> _TRY IT_
The lines to reproduce run from the one containing "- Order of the" to the end of the listing. Reproduce them exactly, both ends included, and nothing else.

> _SUPPLIED INFORMATION_
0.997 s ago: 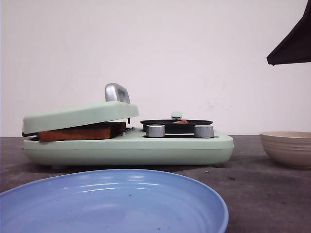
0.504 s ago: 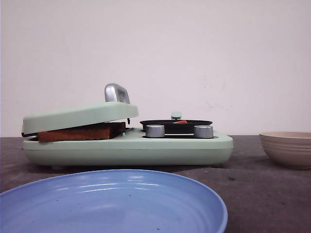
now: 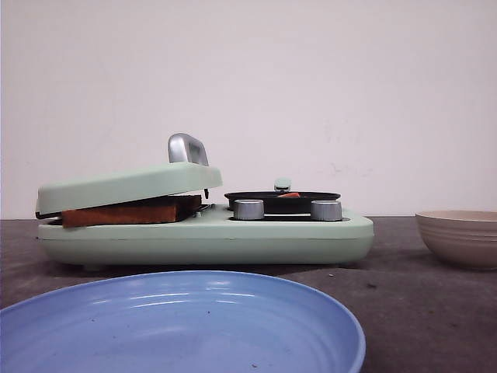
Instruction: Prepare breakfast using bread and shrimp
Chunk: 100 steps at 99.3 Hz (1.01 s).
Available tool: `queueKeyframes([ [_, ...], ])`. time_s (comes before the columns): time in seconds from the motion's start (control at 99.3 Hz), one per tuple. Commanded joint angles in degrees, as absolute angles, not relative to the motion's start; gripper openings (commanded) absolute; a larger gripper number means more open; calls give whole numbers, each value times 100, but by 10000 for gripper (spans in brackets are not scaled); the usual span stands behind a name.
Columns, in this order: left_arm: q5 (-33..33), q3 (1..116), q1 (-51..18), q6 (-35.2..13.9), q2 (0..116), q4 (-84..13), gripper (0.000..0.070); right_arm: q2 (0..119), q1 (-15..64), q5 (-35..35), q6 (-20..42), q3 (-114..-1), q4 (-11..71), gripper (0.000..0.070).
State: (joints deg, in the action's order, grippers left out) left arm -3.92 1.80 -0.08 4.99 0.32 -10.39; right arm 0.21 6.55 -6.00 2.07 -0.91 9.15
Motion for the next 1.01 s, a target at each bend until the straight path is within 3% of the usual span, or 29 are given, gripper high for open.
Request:
queueKeyframes([
  [0.0,-412,82,-8,493,27,-1063,4,21,661,-600,320,-69,816,2],
  [0.997,-410,82,-8,493,27,-1063,4,21,661,-600,320,-69,558,2],
])
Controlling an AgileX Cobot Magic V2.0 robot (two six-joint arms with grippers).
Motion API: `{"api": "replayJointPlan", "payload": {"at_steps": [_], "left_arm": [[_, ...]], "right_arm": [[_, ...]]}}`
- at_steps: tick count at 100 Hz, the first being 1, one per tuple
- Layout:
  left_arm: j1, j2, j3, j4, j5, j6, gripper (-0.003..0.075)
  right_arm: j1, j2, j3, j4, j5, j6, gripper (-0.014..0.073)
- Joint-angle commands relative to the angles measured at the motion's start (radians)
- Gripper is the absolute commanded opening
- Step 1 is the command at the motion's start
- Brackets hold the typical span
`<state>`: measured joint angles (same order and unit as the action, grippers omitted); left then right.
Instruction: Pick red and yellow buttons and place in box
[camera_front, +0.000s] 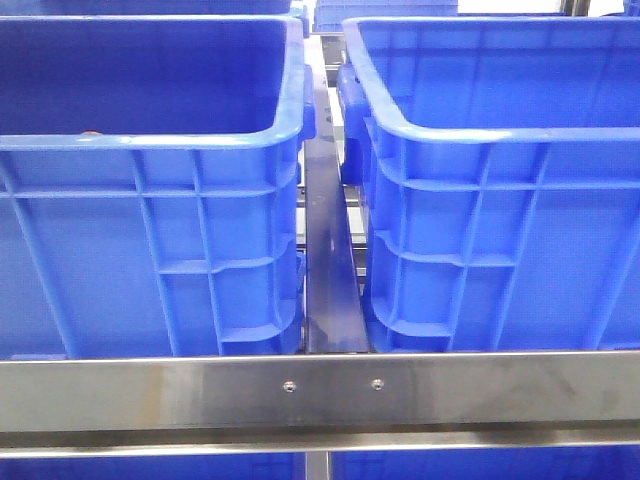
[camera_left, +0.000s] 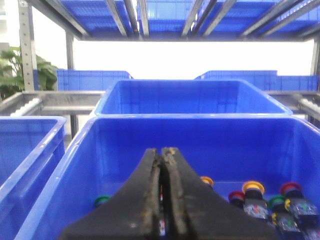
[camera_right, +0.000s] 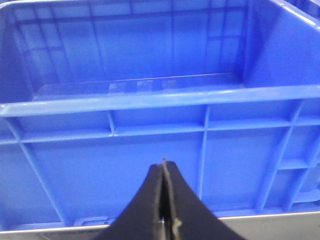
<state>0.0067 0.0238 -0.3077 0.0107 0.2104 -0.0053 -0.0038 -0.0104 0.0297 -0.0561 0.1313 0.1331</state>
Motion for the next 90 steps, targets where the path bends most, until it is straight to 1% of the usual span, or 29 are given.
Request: {"api": "replayJointPlan", "payload": {"at_steps": [1, 24, 33, 38, 43, 50, 55, 57, 58, 62, 67, 69, 74, 84, 90], "left_arm": [[0.001, 0.087, -0.106, -0.003, 0.051, -0.01, -0.002], [0.001, 0.391, -0.316, 0.0, 0.285, 0.021, -0.0019], [0.001, 0.527, -0.383, 0.0, 0.291, 0.021, -0.0015], [0.001, 0.601, -0.42, 0.0, 0.289, 0.021, 0.0006], [-0.001, 0.674, -0.458, 0.0, 0.289, 0.021, 0.0056], [-0.001, 0.777, -0.513, -0.002, 0.293, 0.021, 0.0169], [-0.001, 0.841, -0.55, -0.002, 0.295, 0.021, 0.0287], [-0.001, 0.867, -0.566, -0.002, 0.295, 0.021, 0.0318], [-0.001, 0.885, -0.571, -0.002, 0.295, 0.021, 0.0349], [-0.001, 0.931, -0.601, -0.002, 0.295, 0.021, 0.0433], [-0.001, 1.0, -0.635, -0.002, 0.295, 0.021, 0.0505], [-0.001, 1.017, -0.649, -0.002, 0.295, 0.023, 0.0524], [-0.001, 1.085, -0.682, -0.002, 0.303, 0.022, 0.0543], [-0.001, 1.202, -0.755, -0.004, 0.347, 0.022, 0.0535], [-0.001, 1.268, -0.798, -0.004, 0.4, 0.022, 0.0535]], "right_arm": [[-0.004, -0.022, -0.018, -0.001, -0.077, -0.001, -0.0061], [-0.004, -0.022, -0.018, -0.001, -0.077, -0.001, -0.0061], [-0.004, -0.022, -0.018, -0.001, -0.077, -0.001, -0.0061], [-0.004, -0.022, -0.018, -0.001, -0.077, -0.001, -0.0061], [-0.004, -0.022, -0.018, -0.001, -0.077, -0.001, -0.0061], [-0.004, -0.022, -0.018, -0.001, -0.077, -0.001, -0.0061], [-0.004, -0.022, -0.018, -0.001, -0.077, -0.001, -0.0061], [-0.004, -0.022, -0.018, -0.001, -0.077, -0.001, -0.0061], [-0.004, -0.022, -0.018, -0.001, -0.077, -0.001, -0.0061], [-0.004, -0.022, -0.018, -0.001, -0.077, -0.001, -0.0061], [-0.004, -0.022, -0.018, -0.001, -0.077, -0.001, -0.0061], [-0.004, -0.022, -0.018, -0.001, -0.077, -0.001, -0.0061], [-0.004, -0.022, -0.018, -0.001, -0.077, -0.001, -0.0061], [-0.004, -0.022, -0.018, -0.001, -0.077, -0.001, -0.0061], [-0.004, -0.022, -0.018, -0.001, -0.077, -0.001, -0.0061]]}}
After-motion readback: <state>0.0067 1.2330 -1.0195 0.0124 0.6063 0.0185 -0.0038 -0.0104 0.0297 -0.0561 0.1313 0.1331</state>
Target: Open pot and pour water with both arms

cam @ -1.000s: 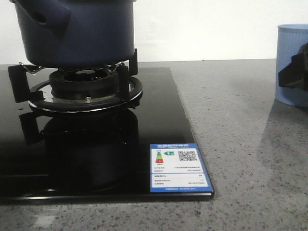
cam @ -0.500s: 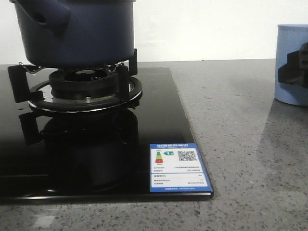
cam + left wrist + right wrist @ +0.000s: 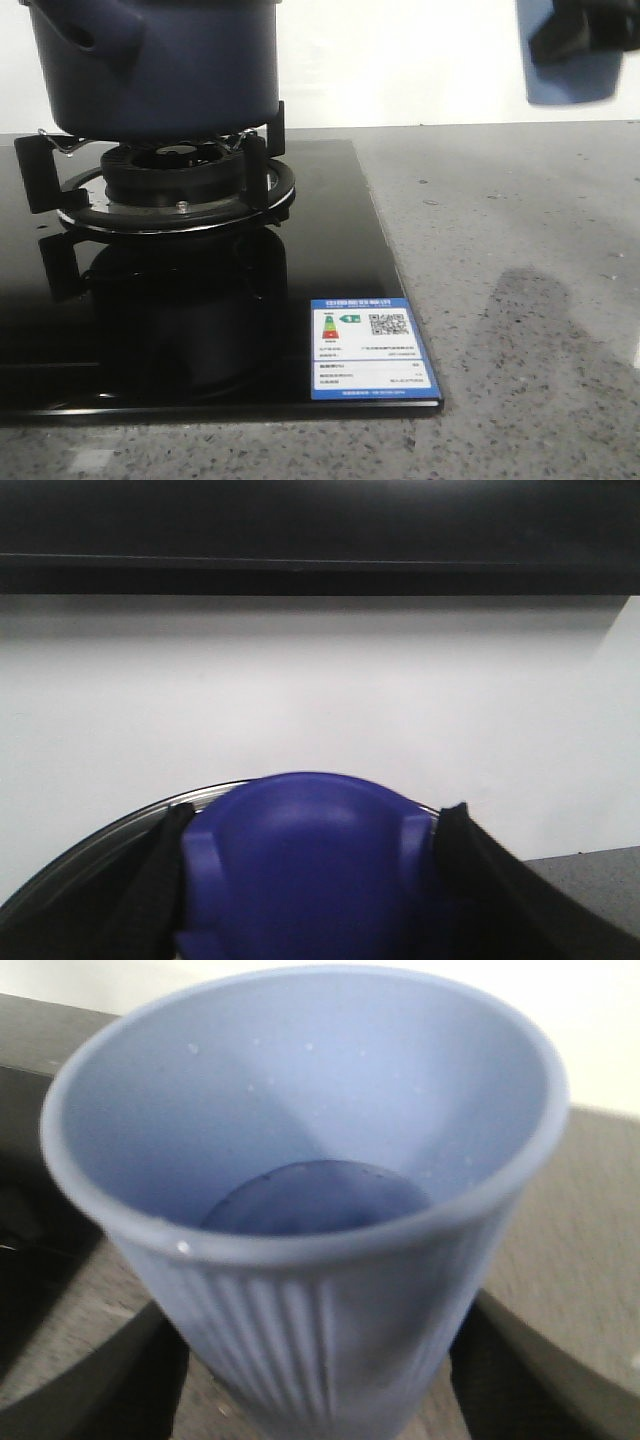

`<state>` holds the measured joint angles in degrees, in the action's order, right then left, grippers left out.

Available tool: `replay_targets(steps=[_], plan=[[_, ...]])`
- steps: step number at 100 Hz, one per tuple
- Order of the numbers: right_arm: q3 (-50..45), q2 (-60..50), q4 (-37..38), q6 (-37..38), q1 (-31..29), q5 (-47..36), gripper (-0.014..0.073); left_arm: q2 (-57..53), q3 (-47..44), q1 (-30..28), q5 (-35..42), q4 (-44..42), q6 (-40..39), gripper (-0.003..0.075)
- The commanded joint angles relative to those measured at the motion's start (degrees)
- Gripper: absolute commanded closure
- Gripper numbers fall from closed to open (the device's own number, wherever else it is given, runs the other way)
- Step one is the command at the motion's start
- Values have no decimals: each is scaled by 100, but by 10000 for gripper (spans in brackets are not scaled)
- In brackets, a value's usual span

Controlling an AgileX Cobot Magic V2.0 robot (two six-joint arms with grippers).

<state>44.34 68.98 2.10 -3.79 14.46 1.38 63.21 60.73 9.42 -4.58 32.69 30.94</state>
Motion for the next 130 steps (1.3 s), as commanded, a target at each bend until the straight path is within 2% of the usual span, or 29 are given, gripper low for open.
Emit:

> _REPLY_
- Order of the numbers: right_arm: q3 (-50..45), q2 (-60..50), q4 (-37..38), q6 (-37..38), q1 (-31..29), q5 (-47..36), gripper (-0.014..0.073); left_arm: q2 (-57..53), q3 (-47..44), q1 (-30..28), q5 (-35..42), q4 (-44..42), q6 (-40..39), gripper (-0.003..0.075)
- The commanded joint angles relative to those measured at the motion's start (degrees)
- Gripper: absolute commanded closure
- Gripper numbers fall from closed to open (the device's own number, wherever else it is given, runs the other way)
- Step one is the command at the motion's start
- Values have no decimals: each is scaled by 100, but by 10000 for gripper (spans in brackets are not scaled)
- In brackets, a value's usual span

Controlling an AgileX Cobot Magic V2.0 robot (two six-joint arms with grippers).

<state>44.34 68.98 2.10 -3.79 14.46 1.38 63.21 60.73 9.42 -4.58 32.69 30.94</state>
Motion for the next 130 steps (1.3 s), as commanded, a target at each bend until the straight path is within 2% of the usual span, or 29 are given, gripper low for open.
Emit:

Now the exercise is complete.